**Input data**
____

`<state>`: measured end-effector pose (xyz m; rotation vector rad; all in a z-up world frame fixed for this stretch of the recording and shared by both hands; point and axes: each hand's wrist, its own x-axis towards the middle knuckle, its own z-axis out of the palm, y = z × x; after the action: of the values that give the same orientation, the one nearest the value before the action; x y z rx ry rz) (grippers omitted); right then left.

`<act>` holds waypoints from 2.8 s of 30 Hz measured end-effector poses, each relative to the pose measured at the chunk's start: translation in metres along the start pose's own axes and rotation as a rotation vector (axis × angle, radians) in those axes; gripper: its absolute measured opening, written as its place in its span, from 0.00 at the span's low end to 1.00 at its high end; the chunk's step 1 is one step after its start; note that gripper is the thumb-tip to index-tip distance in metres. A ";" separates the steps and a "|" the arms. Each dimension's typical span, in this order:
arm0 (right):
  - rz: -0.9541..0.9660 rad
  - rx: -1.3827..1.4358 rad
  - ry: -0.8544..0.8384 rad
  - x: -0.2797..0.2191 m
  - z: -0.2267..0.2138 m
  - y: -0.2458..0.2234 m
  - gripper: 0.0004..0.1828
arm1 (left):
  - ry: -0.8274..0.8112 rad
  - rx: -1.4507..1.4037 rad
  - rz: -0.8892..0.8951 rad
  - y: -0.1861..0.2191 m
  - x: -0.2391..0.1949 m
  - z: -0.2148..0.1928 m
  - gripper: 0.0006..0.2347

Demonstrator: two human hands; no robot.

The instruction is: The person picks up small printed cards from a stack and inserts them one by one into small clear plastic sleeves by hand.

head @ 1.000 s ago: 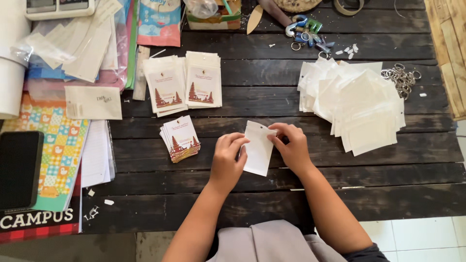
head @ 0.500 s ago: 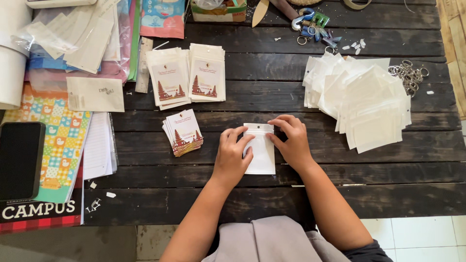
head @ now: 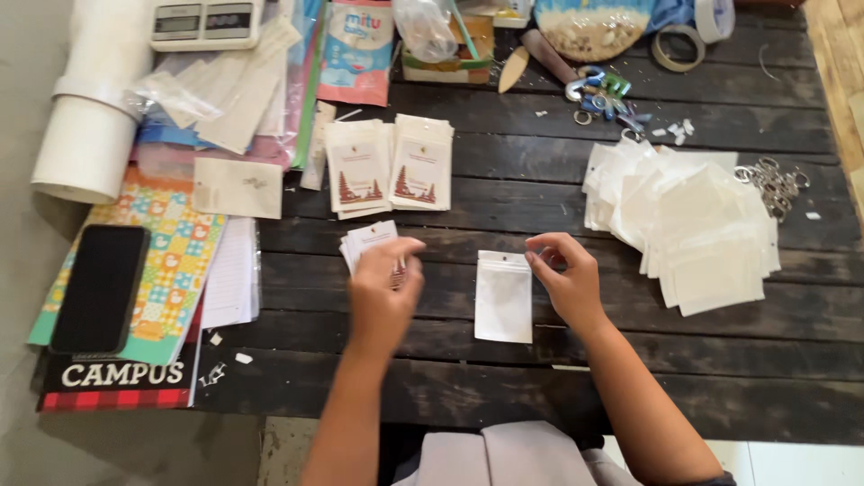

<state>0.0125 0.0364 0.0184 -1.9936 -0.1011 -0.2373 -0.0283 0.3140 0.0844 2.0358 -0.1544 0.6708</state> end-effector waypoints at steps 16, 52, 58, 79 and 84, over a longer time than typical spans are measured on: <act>0.058 -0.147 -0.400 0.031 0.151 -0.070 0.21 | 0.245 0.384 -0.155 -0.143 -0.012 -0.009 0.09; 0.300 0.469 -0.256 0.038 0.069 -0.026 0.10 | 0.223 0.345 -0.158 -0.148 -0.017 -0.007 0.11; 0.288 0.513 -0.094 0.035 0.005 0.010 0.10 | 0.313 0.416 0.010 -0.113 -0.008 0.003 0.15; 0.198 0.625 0.050 0.036 -0.011 0.058 0.06 | -0.464 0.474 -0.048 -0.062 -0.025 0.132 0.21; 0.195 0.777 0.044 0.033 -0.013 0.034 0.09 | -0.453 0.277 -0.116 -0.056 -0.019 0.129 0.15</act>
<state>0.0497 0.0093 0.0000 -1.2130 0.0302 -0.0913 0.0278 0.2339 -0.0187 2.4204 -0.2132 0.1536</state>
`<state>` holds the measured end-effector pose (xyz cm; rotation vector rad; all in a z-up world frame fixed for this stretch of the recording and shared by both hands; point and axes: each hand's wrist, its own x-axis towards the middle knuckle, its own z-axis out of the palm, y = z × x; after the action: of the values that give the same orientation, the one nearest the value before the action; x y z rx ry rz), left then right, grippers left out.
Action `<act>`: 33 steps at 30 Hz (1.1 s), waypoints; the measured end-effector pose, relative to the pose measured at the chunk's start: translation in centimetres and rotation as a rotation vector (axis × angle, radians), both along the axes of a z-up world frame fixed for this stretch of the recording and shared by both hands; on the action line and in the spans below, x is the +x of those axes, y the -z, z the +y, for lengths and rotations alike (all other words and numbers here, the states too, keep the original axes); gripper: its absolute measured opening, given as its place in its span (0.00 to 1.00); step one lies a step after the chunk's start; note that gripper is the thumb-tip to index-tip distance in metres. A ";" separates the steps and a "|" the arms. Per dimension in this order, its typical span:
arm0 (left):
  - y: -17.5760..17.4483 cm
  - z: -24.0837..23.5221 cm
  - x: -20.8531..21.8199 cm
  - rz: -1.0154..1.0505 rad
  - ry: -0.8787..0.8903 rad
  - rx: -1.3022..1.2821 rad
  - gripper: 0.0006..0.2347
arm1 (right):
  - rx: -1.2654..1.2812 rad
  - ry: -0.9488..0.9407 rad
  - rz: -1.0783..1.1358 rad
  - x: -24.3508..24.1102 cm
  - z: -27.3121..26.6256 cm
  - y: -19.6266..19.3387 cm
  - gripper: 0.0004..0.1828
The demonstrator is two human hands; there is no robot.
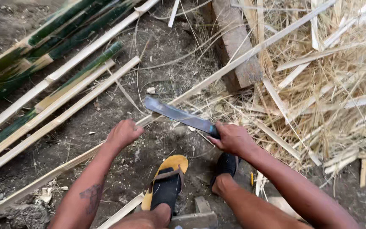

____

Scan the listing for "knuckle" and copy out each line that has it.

**Result of this task**
`<state>`: measured end-effector pose (xyz m; rotation vector rad; all in a z-up world frame fixed for this stretch of the recording and shared by both hands; point and axes: each hand's wrist, its own x-axis towards the middle knuckle, its own z-axis out of the palm, y = z × x; after the action: of the values that give the same orientation, the one nearest the value before the action; x y z rx ry rz) (grippers omitted); right then left.
`<state>` holds the measured end-effector pose (xyz cm; rotation vector rad; all in a z-up world frame fixed for this stretch of the recording and shared by both hands; point and axes: each hand's wrist, its own x-axis towards the middle knuckle, its own z-axis out of the palm, y = z × x; after the action: of the values that give the same orientation, the one nearest the value before the action; x y z rx ry rz), left then right, grippers left out.

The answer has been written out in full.